• **WHAT TO DO**
Find the string "points" in the data, then copy every line where it is found.

Stored dataset items:
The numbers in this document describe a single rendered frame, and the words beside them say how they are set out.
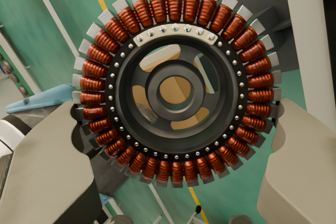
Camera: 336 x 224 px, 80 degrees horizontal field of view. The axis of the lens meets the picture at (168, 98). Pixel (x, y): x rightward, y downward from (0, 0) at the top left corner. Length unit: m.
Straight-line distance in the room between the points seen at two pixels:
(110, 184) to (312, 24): 0.42
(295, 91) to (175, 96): 0.94
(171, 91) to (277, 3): 0.81
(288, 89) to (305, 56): 0.92
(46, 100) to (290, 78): 1.11
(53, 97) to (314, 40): 0.40
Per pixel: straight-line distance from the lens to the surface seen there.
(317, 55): 0.34
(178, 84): 0.38
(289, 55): 1.16
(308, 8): 0.33
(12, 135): 0.38
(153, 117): 0.48
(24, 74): 2.31
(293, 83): 1.24
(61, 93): 0.39
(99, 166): 0.43
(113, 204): 2.86
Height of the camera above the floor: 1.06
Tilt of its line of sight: 35 degrees down
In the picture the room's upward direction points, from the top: 128 degrees counter-clockwise
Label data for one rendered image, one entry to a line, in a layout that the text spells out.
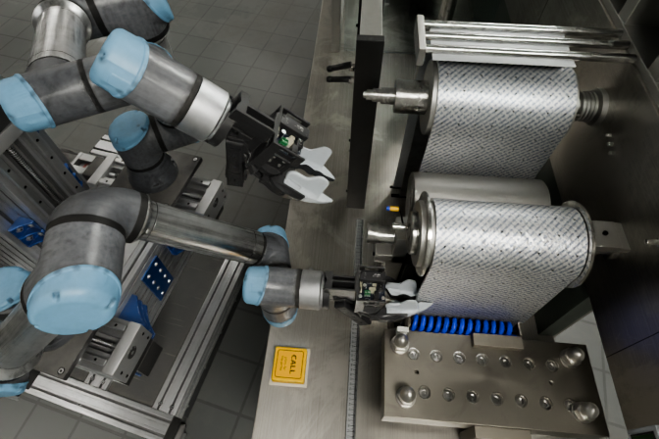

• **TASK SOLUTION**
Straight-line distance in the room between the points seen at two pixels:
In the picture the room's upward direction points, from the top: 128 degrees counter-clockwise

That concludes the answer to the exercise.